[Start of Attachment]

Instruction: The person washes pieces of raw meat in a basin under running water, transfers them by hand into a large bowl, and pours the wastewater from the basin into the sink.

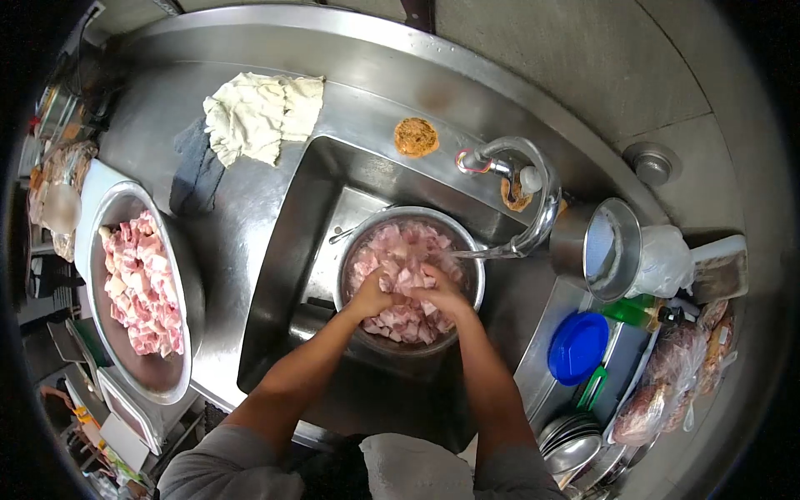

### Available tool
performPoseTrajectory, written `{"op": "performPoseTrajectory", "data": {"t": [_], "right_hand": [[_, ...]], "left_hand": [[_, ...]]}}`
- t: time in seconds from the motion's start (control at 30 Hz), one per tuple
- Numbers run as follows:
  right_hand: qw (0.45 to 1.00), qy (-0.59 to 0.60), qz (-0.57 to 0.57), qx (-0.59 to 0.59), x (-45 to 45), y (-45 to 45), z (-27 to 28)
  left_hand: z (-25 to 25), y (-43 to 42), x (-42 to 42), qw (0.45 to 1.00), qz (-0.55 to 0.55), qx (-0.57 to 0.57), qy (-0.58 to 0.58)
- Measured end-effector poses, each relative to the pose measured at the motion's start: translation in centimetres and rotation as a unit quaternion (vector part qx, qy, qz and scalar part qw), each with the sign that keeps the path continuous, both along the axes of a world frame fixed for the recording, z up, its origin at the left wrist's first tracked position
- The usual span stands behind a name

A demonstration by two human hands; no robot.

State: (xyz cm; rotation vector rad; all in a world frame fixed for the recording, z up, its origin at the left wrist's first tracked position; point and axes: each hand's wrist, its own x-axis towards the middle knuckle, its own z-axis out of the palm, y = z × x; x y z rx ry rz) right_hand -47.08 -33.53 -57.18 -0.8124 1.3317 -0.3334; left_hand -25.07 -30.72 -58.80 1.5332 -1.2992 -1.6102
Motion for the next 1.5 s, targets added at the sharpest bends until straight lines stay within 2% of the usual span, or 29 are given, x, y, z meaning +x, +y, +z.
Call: {"op": "performPoseTrajectory", "data": {"t": [0.03, 0.07, 0.1, 0.2, 0.27, 0.3, 0.33, 0.37, 0.4, 0.47, 0.53, 0.57, 0.63, 0.67, 0.7, 0.73, 0.77, 0.8, 0.83, 0.87, 0.93, 1.0, 1.07, 1.1, 1.13, 1.2, 1.23, 1.37, 1.5], "right_hand": [[0.999, -0.011, 0.032, -0.032, 0.3, -0.2, 3.0], [0.996, -0.022, 0.065, -0.063, 0.4, -0.2, 4.8], [0.997, -0.054, 0.034, -0.033, 0.1, 0.1, 5.0], [0.99, -0.07, 0.073, -0.098, -1.7, 0.2, 5.1], [0.995, -0.061, 0.054, -0.056, -3.6, -0.7, 4.7], [0.998, -0.052, 0.033, -0.012, -4.4, -1.0, 4.4], [0.998, -0.053, 0.034, -0.009, -4.7, -1.2, 3.7], [0.998, 0.012, 0.038, -0.047, -4.9, -1.5, 2.7], [0.993, 0.076, 0.041, -0.086, -5.1, -1.8, 1.3], [0.988, 0.071, 0.058, -0.121, -6.2, -0.9, -9.0], [0.944, 0.254, 0.164, -0.131, -5.6, 0.4, -16.1], [0.944, 0.255, 0.163, -0.132, -4.3, 0.8, -15.6], [0.997, 0.016, 0.035, 0.061, -1.0, 1.4, -13.3], [0.997, 0.021, 0.037, 0.06, -0.6, 1.6, -12.9], [0.996, 0.061, 0.056, 0.029, -0.5, 2.2, -12.8], [0.992, 0.098, 0.076, -0.002, 0.3, 2.3, -11.0], [0.968, 0.153, 0.198, -0.026, 0.1, 1.5, -8.7], [0.967, 0.153, 0.2, -0.026, 0.5, 1.9, -5.7], [0.977, 0.127, 0.161, -0.048, 0.9, 2.5, -3.1], [0.985, 0.102, 0.123, -0.071, 1.2, 3.2, -1.0], [0.978, 0.108, 0.115, -0.135, 1.2, 4.7, 2.6], [0.998, 0.006, 0.02, -0.064, 1.3, 6.0, 6.4], [0.997, -0.019, -0.006, -0.08, 1.5, 7.0, 9.8], [0.996, -0.036, -0.018, -0.076, 1.8, 7.3, 12.7], [0.995, -0.053, -0.031, -0.073, 2.0, 7.6, 15.0], [0.994, -0.06, -0.032, -0.082, 1.7, 8.1, 18.1], [0.993, -0.056, -0.029, -0.101, 1.8, 8.1, 20.3], [0.984, -0.034, -0.062, -0.166, 2.3, 9.3, 27.9], [0.969, -0.026, -0.099, -0.224, 3.5, 10.5, 34.9]], "left_hand": [[2.9, -0.5, 0.4, 0.997, -0.008, -0.045, 0.064], [4.2, -0.9, 0.8, 0.997, -0.002, -0.042, 0.065], [5.1, -1.3, 1.2, 0.995, -0.049, -0.023, 0.079], [3.5, -1.1, 2.8, 0.989, -0.108, 0.025, 0.098], [5.2, -2.2, 4.4, 0.988, -0.138, -0.045, 0.049], [1.4, -1.8, 4.8, 0.989, -0.143, -0.021, -0.024], [1.2, -2.0, 5.1, 0.989, -0.142, -0.018, -0.025], [0.9, -2.6, 5.5, 0.986, -0.155, -0.01, -0.057], [0.6, -2.8, 5.9, 0.982, -0.167, -0.003, -0.09], [-0.8, -2.7, 5.2, 0.973, -0.192, -0.021, -0.125], [-3.7, -3.2, 3.7, 0.956, -0.22, 0.123, -0.15], [-5.3, -2.6, 3.2, 0.971, -0.195, 0.07, -0.121], [-8.4, -1.2, 1.6, 0.98, -0.17, 0.055, -0.086], [-9.0, -0.8, 0.8, 0.987, -0.144, 0.045, -0.05], [-4.3, -1.4, 1.1, 0.969, -0.138, 0.203, -0.016], [-6.0, -0.3, 0.7, 0.969, -0.136, 0.204, -0.012], [-7.5, 1.2, 0.6, 0.987, -0.109, 0.113, 0.036], [-8.6, 2.1, 0.6, 0.993, -0.08, 0.02, 0.082], [2.0, 0.4, 2.3, 0.98, -0.102, 0.095, 0.14], [2.0, 1.3, 1.9, 0.981, -0.1, 0.091, 0.141], [3.0, 3.1, 1.0, 0.976, 0.01, -0.087, 0.201], [5.6, 3.5, 0.7, 0.969, -0.029, -0.089, 0.229], [7.2, 4.4, 0.1, 0.961, -0.088, -0.093, 0.246], [9.8, 4.4, 0.5, 0.957, -0.112, -0.04, 0.263], [12.4, 4.3, 0.8, 0.957, -0.116, -0.048, 0.262], [18.2, 4.3, 1.3, 0.96, -0.094, -0.175, 0.195], [21.7, 4.2, 1.8, 0.957, -0.106, -0.186, 0.198], [27.8, 3.9, 1.5, 0.942, -0.115, -0.231, 0.214], [34.9, 3.8, 2.3, 0.934, -0.184, -0.211, 0.22]]}}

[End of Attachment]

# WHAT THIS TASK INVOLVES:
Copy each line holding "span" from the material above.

# WORKED SOLUTION:
- The usual span stands behind a name
Motion for the next 1.5 s, targets added at the sharpest bends until straight lines stay within 2% of the usual span, or 29 are given, x, y, z meaning +x, +y, +z.

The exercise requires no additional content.